We have (l <= mid < r) since floor division of the form (l+r)/2 will pull values "downward". The length of the interval [l, mid] is smaller than the interval [l, r] as mid < r. The length of the interval [mid+1, r] is smaller than the interval [l, r] as l < mid+1. We are monotonically decreasing on the quantity "length of interval", and terminate the recursion when the length is zero.

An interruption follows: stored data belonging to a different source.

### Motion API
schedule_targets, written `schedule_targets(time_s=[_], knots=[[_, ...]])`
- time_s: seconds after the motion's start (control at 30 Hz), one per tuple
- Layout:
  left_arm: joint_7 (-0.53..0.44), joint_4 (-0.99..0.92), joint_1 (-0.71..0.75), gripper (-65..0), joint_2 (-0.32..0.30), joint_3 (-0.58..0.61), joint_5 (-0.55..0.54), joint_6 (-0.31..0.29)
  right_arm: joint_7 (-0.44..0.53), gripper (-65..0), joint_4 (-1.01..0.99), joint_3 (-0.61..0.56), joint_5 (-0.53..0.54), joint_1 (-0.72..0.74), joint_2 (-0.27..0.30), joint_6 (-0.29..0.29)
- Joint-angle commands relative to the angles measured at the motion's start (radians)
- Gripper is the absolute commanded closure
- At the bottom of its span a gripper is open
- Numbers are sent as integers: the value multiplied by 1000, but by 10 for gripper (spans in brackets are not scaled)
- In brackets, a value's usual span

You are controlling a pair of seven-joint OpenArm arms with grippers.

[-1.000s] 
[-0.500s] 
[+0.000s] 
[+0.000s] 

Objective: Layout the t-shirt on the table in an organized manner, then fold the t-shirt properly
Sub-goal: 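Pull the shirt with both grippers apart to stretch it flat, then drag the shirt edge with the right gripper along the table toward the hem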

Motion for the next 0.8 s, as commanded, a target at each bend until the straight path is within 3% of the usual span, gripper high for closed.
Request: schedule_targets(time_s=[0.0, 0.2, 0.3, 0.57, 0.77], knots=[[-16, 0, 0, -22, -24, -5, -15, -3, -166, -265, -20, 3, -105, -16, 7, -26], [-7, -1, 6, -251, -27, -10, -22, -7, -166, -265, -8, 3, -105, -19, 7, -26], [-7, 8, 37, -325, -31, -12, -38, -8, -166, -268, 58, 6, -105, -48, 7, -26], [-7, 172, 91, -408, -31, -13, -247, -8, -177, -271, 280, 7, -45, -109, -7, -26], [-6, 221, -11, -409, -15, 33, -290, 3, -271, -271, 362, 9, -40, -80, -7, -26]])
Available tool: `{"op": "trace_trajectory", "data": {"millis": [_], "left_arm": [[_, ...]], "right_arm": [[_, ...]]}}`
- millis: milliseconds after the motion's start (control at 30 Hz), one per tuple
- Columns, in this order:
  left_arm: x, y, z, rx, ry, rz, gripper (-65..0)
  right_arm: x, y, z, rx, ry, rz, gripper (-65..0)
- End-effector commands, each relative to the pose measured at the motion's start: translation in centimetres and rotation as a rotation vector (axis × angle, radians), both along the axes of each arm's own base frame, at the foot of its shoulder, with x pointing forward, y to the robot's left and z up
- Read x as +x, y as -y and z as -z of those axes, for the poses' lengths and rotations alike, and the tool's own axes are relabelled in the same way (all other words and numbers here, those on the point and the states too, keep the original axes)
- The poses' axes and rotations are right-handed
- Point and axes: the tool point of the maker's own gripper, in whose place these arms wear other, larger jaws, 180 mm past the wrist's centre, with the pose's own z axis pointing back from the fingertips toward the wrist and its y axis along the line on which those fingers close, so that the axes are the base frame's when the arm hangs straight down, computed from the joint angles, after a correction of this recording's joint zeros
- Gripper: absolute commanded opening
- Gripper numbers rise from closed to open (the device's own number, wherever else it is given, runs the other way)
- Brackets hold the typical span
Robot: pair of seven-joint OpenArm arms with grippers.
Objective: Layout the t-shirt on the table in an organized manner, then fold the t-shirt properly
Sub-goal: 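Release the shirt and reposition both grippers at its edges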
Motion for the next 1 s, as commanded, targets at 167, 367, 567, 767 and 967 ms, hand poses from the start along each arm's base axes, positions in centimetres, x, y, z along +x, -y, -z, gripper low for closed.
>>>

#### § Closed-open intervals

// search in interval [l, r) for value val
int binsearch(int l, int r, int val, int *xs) {
// [l, l+1) = { l }
if (r == l + 1) { return l; }
int mid = (l+r)/2;
if (xs[mid] <= val) {
return binsearch(l, mid, val, xs);
} else {
return binsearch(mid, r, val, xs);
}
}

We have (l <= mid < r) since floor division of the form (l+r)/2 will pull values "downward". Furthermore, if r = l + 1 we end the recursion. Thus, we are guaranteed that we will have that r >= l + 2. Hence, mid = (l+r)/2 >= (l + l + 2)/2 >= l + 1. Thus, we have that: l is to the left of mid=l+1 is to the left of r>=l+2. So the intervals [l, mid) and [mid, r) will be smaller, as we cleanly "separate" out l, mid, and r.